Ce qui compte c’est la révolution des usages grâce à la technologie plutôt que la révolution technologie, considère Jean-Charles Decaux. Le Pdg de la société éponyme rappelle sa solution de partage de vélos étaient disponible dès 1999 mais il a fallu attendre 2003 pour signer le premier contrat car les esprits n’étaient pas prêts. La société qui se présente comme le spécialiste du mobilier urbain ne semble pas particulièrement liée à la révolution numérique et pourtant c’est la donnée qui est au cœur de sa réflexion et qui guide ses investissements. Dès qu’un particulier sort de son domicile, il peut être potentiellement un client de Decaux. La société explique qu’elle a perdu le contrat avec Paris car la Ville a changé de modèle économique. Le modèle Decaux est basé sur la publicité et ne coûte rien à la ville et donc au contribuable. Dans le nouveau modèle, La Ville de Paris est prête à investir. La différence est que désormais le Velib a fait son trou, qu’il est totalement accepté et fait désormais partie du paysage.


Du côté des marchés

Les dynamiques régionales ont connu des mouvements divers depuis notre dernière édition, mais confirment l’accélération des pays émergents quand les économies les plus avancées n’enregistrent qu’un léger mieux.

– Le moteur nord-américain ralentit. Hors les services OTT, tous les autres segments de marché décelèrent. La TV en raison de la forte baisse de la Pay TV, du phénomène de cord-cutting et de la migration vers le multiple play. Les terminaux ont également connu une baisse brutale. Ainsi que les services télécoms qui ralentissent depuis deux ans, sous la pression de la concurrence.

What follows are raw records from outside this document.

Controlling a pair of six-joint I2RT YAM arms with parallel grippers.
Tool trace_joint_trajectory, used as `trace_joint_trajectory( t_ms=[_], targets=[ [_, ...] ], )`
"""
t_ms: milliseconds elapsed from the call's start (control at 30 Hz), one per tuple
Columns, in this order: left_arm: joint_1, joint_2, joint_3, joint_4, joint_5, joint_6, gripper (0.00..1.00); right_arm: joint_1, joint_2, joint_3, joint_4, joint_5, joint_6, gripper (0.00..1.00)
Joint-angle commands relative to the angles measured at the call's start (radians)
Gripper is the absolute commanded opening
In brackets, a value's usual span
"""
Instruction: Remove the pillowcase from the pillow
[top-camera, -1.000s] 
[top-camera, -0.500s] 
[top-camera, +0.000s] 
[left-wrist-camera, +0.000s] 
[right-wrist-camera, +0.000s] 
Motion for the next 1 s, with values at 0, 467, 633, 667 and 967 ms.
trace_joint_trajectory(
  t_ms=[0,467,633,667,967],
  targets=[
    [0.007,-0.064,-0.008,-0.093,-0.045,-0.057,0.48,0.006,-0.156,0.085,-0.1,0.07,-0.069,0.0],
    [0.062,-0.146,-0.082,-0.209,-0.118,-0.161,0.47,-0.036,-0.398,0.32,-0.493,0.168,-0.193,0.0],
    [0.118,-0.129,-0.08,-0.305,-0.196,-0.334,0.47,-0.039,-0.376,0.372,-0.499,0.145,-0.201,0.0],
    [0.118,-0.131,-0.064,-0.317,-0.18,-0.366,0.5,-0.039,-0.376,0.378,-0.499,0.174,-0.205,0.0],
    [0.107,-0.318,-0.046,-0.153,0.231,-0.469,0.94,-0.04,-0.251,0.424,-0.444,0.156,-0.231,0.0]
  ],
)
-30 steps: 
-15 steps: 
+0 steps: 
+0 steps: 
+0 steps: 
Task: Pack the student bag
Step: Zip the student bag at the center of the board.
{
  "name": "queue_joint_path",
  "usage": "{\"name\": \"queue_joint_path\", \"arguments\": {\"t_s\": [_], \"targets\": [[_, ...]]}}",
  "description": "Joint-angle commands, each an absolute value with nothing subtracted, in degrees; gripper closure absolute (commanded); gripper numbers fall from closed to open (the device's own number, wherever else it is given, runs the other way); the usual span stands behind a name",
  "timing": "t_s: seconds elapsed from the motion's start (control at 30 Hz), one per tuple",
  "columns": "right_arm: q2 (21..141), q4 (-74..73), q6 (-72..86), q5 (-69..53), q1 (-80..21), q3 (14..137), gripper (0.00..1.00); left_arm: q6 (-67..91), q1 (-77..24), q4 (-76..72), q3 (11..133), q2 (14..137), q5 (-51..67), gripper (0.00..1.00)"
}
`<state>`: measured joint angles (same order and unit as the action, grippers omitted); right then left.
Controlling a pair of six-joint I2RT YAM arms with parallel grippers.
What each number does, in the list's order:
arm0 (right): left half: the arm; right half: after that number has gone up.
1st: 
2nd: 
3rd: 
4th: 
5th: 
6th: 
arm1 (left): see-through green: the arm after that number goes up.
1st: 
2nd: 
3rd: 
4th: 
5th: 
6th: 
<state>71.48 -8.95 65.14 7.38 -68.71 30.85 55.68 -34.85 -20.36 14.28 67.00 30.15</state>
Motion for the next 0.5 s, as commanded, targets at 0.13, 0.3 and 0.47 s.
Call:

– La Chine est entrée dans une nouvelle phase, avec un taux de croissance de seulement 3 % en 2016, quand le taux de croissance de l’économie générale est de plus de 7 %. Preuve sans doute que la Chine n’est plus tout à fait un émergent ?

– La bonne nouvelle vient de l’Europe qui poursuit son redressement avec une croissance de 3 %, proche de celle de l’Amérique du Nord. Souvenons-nous que nous étions à 0 % en 2013. Mais il reste que nous ne rattrapons pas notre retard. Et, c’est historique, l’Europe est passée sous la barre des 25 % (un quart seulement) du marché mondial l’an dernier.